BEGIN Data extract
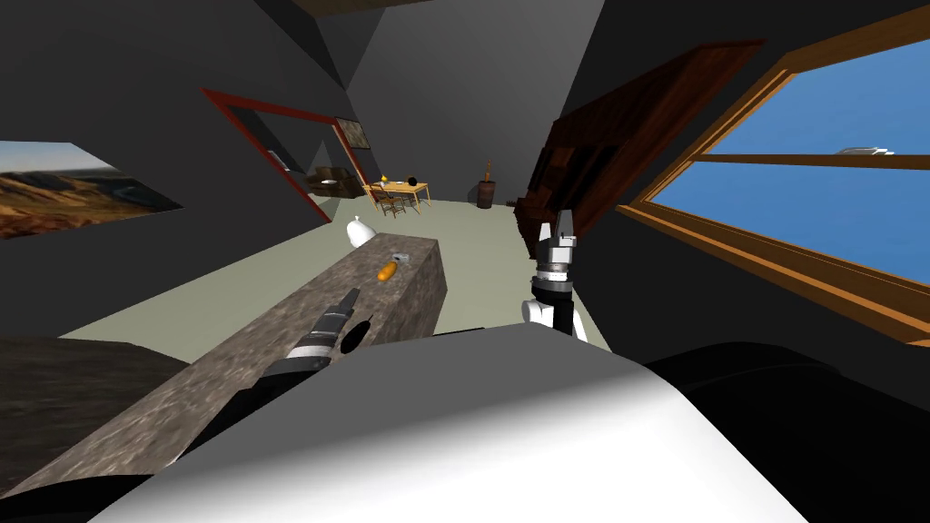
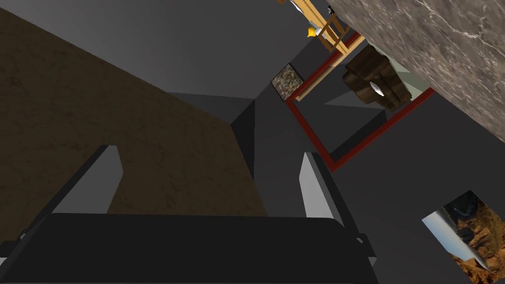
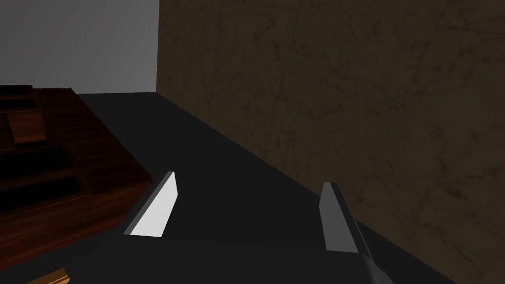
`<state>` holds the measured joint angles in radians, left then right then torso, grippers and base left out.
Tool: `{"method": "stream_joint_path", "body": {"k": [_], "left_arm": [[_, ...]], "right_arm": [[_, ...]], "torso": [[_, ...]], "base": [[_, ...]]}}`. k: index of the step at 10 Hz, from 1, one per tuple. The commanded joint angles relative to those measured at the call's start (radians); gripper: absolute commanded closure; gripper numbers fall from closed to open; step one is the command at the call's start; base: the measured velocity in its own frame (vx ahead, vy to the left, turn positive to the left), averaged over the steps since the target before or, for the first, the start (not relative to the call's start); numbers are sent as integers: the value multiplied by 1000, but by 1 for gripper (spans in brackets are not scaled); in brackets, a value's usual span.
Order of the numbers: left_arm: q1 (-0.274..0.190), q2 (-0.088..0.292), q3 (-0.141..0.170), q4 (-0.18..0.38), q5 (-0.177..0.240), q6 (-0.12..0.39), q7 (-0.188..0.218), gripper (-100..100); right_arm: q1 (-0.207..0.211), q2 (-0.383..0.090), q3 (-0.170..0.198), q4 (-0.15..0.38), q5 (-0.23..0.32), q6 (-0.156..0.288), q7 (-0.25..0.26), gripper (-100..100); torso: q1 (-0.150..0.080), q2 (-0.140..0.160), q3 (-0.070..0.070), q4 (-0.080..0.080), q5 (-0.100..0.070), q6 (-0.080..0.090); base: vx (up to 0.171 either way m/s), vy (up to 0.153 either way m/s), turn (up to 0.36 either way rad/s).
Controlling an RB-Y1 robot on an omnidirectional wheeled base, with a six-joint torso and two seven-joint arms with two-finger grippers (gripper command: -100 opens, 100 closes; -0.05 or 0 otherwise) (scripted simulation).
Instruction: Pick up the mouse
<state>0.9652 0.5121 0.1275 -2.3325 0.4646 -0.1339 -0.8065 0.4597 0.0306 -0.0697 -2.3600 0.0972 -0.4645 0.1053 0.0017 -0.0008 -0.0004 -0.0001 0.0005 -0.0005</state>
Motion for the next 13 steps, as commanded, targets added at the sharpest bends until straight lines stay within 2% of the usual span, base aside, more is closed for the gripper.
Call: {"method": "stream_joint_path", "body": {"k": [1, 2, 3, 4, 5, 6, 7, 8, 9, 10, 11, 12, 13], "left_arm": [[30, 36, 16, -8, 44, 31, -50, -100], [30, 36, 16, -8, 44, 31, -66, -100], [56, 67, 30, -13, 82, 56, -100, -100], [56, 67, 30, -13, 82, 56, -117, -100], [81, 98, 46, -18, 120, 80, -150, -100], [81, 98, 46, -18, 120, 80, -167, -100], [105, 129, 63, -22, 159, 103, -202, -100], [105, 129, 63, -22, 159, 103, -217, -100], [129, 160, 80, -26, 198, 127, -253, -100], [129, 160, 80, -26, 198, 127, -267, -100], [151, 190, 98, -28, 237, 150, -302, -100], [151, 190, 98, -28, 237, 150, -316, -100], [173, 220, 116, -30, 275, 172, -352, -100]], "right_arm": [[0, 0, 0, 0, 0, 0, 0, 0], [0, 0, 0, 0, 0, 0, 0, 0], [0, 0, 0, 0, 0, 0, 0, 0], [0, 0, 0, 0, 0, 0, 0, 0], [0, 0, 0, 0, 0, 0, 0, 0], [0, 0, 0, 0, 0, 0, 0, 0], [0, 0, 0, 0, 0, 0, 0, 0], [0, 0, 0, 0, 0, 0, 0, 0], [0, 0, 0, 0, 0, 0, 0, 0], [0, 0, 0, 0, 0, 0, 0, 0], [0, 0, 0, 0, 0, 0, 0, 0], [0, 0, 0, 0, 0, 0, 0, 0], [0, 0, 0, 0, 0, 0, 0, 0]], "torso": [[0, 0, 0, 0, 0, 0], [0, 0, 0, 0, 0, 0], [0, 0, 0, 0, 0, 0], [0, 0, 0, 0, 0, 0], [0, 0, 0, 0, 0, 0], [0, 0, 0, 0, 0, 0], [0, 0, 0, 0, 0, 0], [0, 0, 0, 0, 0, 0], [0, 0, 0, 0, 0, 0], [1, 0, 0, 0, 0, 0], [0, 0, 0, 0, 0, 0], [0, 0, 0, 0, 0, 0], [0, 0, 0, 0, 0, 0]], "base": [[7, 25, -128], [2, 26, -79], [1, 29, -134], [3, 30, -71], [3, 27, -155], [2, 29, -65], [2, 29, -93], [2, 28, -92], [0, 33, -144], [2, 31, -67], [3, 28, -124], [3, 27, -64], [1, 25, -102]]}}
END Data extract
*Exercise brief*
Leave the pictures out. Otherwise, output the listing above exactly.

*Solution*
`<state>` holds the measured joint angles in radians, left then right then torso, grippers and base left out.
Tool: `{"method": "stream_joint_path", "body": {"k": [_], "left_arm": [[_, ...]], "right_arm": [[_, ...]], "torso": [[_, ...]], "base": [[_, ...]]}}`. k: index of the step at 10 Hz, from 1, one per tuple. The commanded joint angles relative to those measured at the call's start (radians); gripper: absolute commanded closure; gripper numbers fall from closed to open; step one is the command at the call's start; base: the measured velocity in its own frame (vx ahead, vy to the left, turn positive to the left), averaged over the steps since the target before or, for the first, the start (not relative to the call's start); numbers are sent as integers: the value multiplied by 1000, but by 1 for gripper (spans in brackets are not scaled); in brackets, a value's usual span.
Order of the numbers: left_arm: q1 (-0.274..0.190), q2 (-0.088..0.292), q3 (-0.141..0.170), q4 (-0.18..0.38), q5 (-0.177..0.240), q6 (-0.12..0.39), q7 (-0.188..0.218), gripper (-100..100); right_arm: q1 (-0.207..0.211), q2 (-0.383..0.090), q3 (-0.170..0.198), q4 (-0.15..0.38), q5 (-0.23..0.32), q6 (-0.156..0.288), q7 (-0.25..0.26), gripper (-100..100); torso: q1 (-0.150..0.080), q2 (-0.140..0.160), q3 (-0.070..0.070), q4 (-0.080..0.080), q5 (-0.100..0.070), q6 (-0.080..0.090); base: vx (up to 0.171 either way m/s), vy (up to 0.153 either way m/s), turn (up to 0.36 either way rad/s).
Controlling an RB-Y1 robot on an omnidirectional wheeled base, with a six-joint torso and two seven-joint arms with two-finger grippers (gripper command: -100 opens, 100 closes; -0.05 or 0 otherwise) (scripted simulation).
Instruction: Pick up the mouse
<state>0.9652 0.5121 0.1275 -2.3325 0.4646 -0.1339 -0.8065 0.4597 0.0306 -0.0697 -2.3600 0.0972 -0.4645 0.1053 0.0017 -0.0008 -0.0004 -0.0001 0.0005 -0.0005</state>
Motion for the next 13 steps, as commanded, targets added at the sharpest bends until straight lines stay within 2% of the usual span, base aside, more is closed for the gripper.
Call: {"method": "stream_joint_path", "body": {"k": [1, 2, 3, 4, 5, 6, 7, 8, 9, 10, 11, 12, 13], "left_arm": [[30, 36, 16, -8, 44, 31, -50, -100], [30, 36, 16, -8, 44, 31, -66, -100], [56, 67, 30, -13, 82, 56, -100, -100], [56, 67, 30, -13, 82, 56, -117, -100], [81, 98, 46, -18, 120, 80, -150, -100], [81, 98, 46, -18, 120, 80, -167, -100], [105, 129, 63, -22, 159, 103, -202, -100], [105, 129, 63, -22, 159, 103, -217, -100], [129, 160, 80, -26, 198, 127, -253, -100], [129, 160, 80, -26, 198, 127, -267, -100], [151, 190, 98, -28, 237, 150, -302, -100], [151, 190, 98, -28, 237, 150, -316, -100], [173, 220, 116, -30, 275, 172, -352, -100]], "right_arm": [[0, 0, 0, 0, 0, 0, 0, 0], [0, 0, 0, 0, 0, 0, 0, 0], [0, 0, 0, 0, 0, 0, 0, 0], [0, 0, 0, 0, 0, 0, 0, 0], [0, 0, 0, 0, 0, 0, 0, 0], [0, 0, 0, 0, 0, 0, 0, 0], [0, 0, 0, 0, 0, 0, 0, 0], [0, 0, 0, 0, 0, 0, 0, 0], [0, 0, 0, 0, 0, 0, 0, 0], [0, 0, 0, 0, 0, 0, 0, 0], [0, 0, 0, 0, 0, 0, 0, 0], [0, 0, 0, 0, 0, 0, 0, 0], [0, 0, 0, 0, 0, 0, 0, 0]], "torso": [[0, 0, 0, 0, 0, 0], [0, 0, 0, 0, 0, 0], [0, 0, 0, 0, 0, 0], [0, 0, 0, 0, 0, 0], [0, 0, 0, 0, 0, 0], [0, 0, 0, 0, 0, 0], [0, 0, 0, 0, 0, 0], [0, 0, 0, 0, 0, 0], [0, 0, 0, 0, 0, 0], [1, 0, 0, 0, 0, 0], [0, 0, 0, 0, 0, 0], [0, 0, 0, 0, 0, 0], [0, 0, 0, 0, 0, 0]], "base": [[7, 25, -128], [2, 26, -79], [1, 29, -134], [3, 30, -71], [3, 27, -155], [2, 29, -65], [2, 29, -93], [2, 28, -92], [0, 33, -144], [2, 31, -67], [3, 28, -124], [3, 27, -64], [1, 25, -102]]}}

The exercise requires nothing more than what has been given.